=== Material for the task ===
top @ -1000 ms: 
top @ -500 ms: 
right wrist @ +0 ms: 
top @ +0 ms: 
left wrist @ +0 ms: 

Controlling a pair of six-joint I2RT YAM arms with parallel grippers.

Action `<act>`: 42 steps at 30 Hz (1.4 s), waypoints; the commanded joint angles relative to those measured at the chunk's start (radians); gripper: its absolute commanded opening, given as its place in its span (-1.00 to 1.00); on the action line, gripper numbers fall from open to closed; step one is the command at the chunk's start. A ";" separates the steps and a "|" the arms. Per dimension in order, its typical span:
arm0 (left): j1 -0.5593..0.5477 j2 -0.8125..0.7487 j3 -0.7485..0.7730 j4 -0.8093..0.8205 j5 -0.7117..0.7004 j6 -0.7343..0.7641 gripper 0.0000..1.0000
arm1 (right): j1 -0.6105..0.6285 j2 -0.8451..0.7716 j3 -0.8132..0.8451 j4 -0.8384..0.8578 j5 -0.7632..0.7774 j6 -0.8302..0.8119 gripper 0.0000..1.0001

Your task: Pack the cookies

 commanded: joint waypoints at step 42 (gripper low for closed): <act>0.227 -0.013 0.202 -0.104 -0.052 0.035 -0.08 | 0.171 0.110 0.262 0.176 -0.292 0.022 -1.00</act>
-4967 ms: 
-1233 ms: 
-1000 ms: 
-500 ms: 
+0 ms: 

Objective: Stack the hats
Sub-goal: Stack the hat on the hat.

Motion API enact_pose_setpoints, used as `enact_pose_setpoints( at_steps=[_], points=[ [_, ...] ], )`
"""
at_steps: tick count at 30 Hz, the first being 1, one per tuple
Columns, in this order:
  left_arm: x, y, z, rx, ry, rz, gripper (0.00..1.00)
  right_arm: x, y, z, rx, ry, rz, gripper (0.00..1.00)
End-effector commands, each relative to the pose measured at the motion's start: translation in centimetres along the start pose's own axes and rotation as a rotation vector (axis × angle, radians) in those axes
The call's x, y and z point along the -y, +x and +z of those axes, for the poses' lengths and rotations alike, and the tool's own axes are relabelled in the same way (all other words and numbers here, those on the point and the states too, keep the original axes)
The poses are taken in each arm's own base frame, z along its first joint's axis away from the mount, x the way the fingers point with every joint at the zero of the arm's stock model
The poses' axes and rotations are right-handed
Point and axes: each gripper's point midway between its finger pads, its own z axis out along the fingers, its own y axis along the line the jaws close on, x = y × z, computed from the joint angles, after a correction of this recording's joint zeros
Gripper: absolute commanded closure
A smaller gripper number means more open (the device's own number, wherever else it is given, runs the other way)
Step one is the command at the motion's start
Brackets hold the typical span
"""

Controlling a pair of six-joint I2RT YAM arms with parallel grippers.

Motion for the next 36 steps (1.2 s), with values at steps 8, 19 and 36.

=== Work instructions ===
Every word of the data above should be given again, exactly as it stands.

=== The completed task ===
top @ -1000 ms: 
top @ -500 ms: 
right wrist @ +0 ms: 
top @ +0 ms: 
left wrist @ +0 ms: 

Controlling a pair of six-joint I2RT YAM arms with parallel grippers.

Action `<act>`: 42 steps at 30 Hz (1.4 s), waypoints; the commanded joint angles relative to those measured at the chunk's start (radians); gripper: its absolute commanded opening, given as its place in its span (-1.00 to 1.00); on the action line, gripper numbers fall from open to closed; step one is the command at the chunk's start. A ";" separates the steps and a "|" the arms. Per dimension in order, its typical span:
arm0 (left): j1 -0.5593..0.5477 j2 -0.8125..0.7487 j3 -0.7485..0.7730 j4 -0.8093..0.8205 j5 -0.7117..0.7004 j6 -0.7343..0.7641 gripper 0.0000..1.0000
arm1 (right): j1 -0.6105..0.6285 j2 -0.8451..0.7716 j3 -0.8132..0.8451 j4 -0.8384..0.8578 j5 -0.7632..0.7774 j6 -0.8302..0.8119 gripper 0.0000..1.0001

Your task: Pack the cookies

 commanded: joint waypoints at step 42 (gripper low for closed): <act>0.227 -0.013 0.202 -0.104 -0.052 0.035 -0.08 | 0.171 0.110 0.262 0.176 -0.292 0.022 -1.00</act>
-4967 ms: 
-1233 ms: 
-1000 ms: 
-500 ms: 
+0 ms: 

Objective: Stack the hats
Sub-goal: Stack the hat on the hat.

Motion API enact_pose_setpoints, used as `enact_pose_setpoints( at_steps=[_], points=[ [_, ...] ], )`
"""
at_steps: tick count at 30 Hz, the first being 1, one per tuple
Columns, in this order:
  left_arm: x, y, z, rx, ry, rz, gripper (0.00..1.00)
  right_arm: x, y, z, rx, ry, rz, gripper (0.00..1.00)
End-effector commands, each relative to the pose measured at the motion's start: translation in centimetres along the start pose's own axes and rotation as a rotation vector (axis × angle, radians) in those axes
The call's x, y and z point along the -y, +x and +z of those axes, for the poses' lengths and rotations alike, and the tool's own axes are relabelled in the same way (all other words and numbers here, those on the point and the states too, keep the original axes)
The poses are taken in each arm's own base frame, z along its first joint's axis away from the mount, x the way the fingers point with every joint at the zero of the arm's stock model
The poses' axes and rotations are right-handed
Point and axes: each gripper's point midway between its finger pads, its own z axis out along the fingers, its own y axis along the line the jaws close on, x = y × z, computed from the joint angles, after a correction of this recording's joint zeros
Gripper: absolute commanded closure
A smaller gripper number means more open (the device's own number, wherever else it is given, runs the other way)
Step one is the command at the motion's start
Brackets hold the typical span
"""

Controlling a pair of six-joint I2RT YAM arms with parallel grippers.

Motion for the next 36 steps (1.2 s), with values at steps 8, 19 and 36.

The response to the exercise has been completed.